I have a huge dataframe in which a certain column has a list of dictionaries (it is the school history of several people). So, what I’m trying to do is parsing this data to a new dataframe (because the relation is going to be 1 person to many schools).
However, my first option was to loop over the dataframe with itertuples(). Too slow!
Each list looks like this:
list_of_dicts = {
0: '[]',
1: "[{'name': 'USA Health', 'subject': 'Residency, Internal Medicine, 2006 - 2009'}, {'name': 'Ross University School of Medicine', 'subject': 'Class of 2005'}]",
2: "[{'name': 'Physicians Medical Center Carraway', 'subject': 'Residency, Surgery, 1957 - 1960'}, {'name': 'Physicians Medical Center Carraway', 'subject': 'Internship, Transitional Year, 1954 - 1955'}, {'name': 'University of Alabama School of Medicine', 'subject': 'Class of 1954'}]"
}
df_dict = pd.DataFrame.from_dict(list_of_dicts, orient='index', columns=['school_history'])

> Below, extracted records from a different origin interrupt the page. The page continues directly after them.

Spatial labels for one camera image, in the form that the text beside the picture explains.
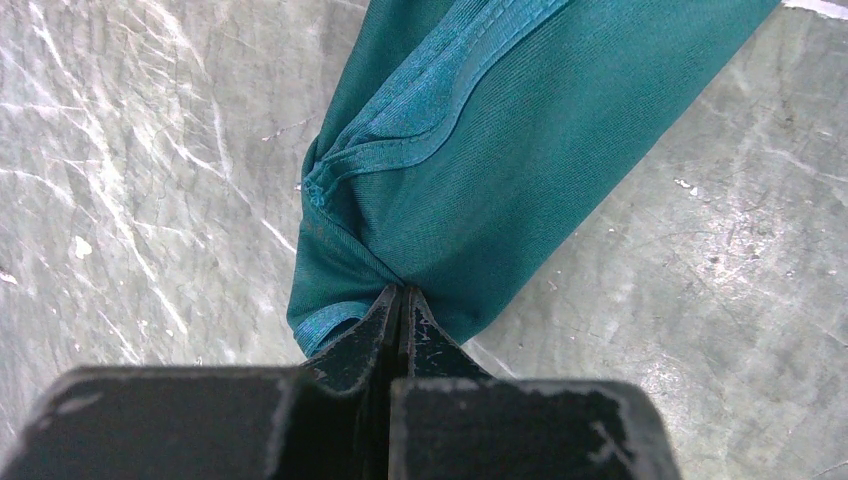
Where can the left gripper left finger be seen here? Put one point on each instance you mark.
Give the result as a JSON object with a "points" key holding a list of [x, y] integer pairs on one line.
{"points": [[324, 419]]}

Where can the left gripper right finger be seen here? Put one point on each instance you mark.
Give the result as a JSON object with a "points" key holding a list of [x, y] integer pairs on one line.
{"points": [[451, 419]]}

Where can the teal cloth napkin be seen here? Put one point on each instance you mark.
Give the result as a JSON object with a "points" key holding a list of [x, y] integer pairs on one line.
{"points": [[467, 139]]}

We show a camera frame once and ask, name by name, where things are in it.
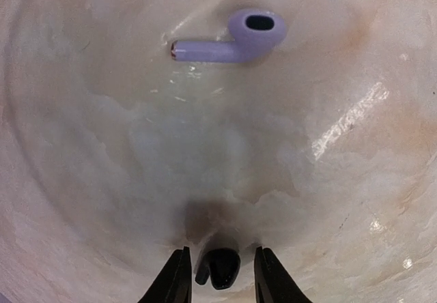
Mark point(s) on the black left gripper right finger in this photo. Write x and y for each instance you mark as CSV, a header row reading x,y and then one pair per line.
x,y
273,284

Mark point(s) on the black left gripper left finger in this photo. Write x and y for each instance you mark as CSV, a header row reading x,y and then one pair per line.
x,y
174,282

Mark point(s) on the black earbud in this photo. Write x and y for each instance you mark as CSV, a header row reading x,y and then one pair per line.
x,y
221,266

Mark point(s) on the purple earbud far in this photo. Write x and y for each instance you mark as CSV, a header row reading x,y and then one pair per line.
x,y
255,33

What I thought about, was to have a function and them apply it to the dataframe:
def parse_item(row):
eval_dict = eval(row)[0]
school_df = pd.DataFrame.from_dict(eval_dict, orient='index').T
return school_df
df['column'].apply(lambda x: parse_item(x))
However, I’m not able to figure out how to generate a dataframe bigger than original (due to situations of multiple schools to one person). Any ideas?
From those 3 rows, the idea is to have this dataframe (that has 5 rows from 2 rows):

>Solution :
Iterate over the column to convert each string into a python list using ast.literal_eval(); the result is a nested list, which can be flattened inside the same comprehension.
from ast import literal_eval
pd.DataFrame([x for row in df_dict['school_history'] for x in literal_eval(row)])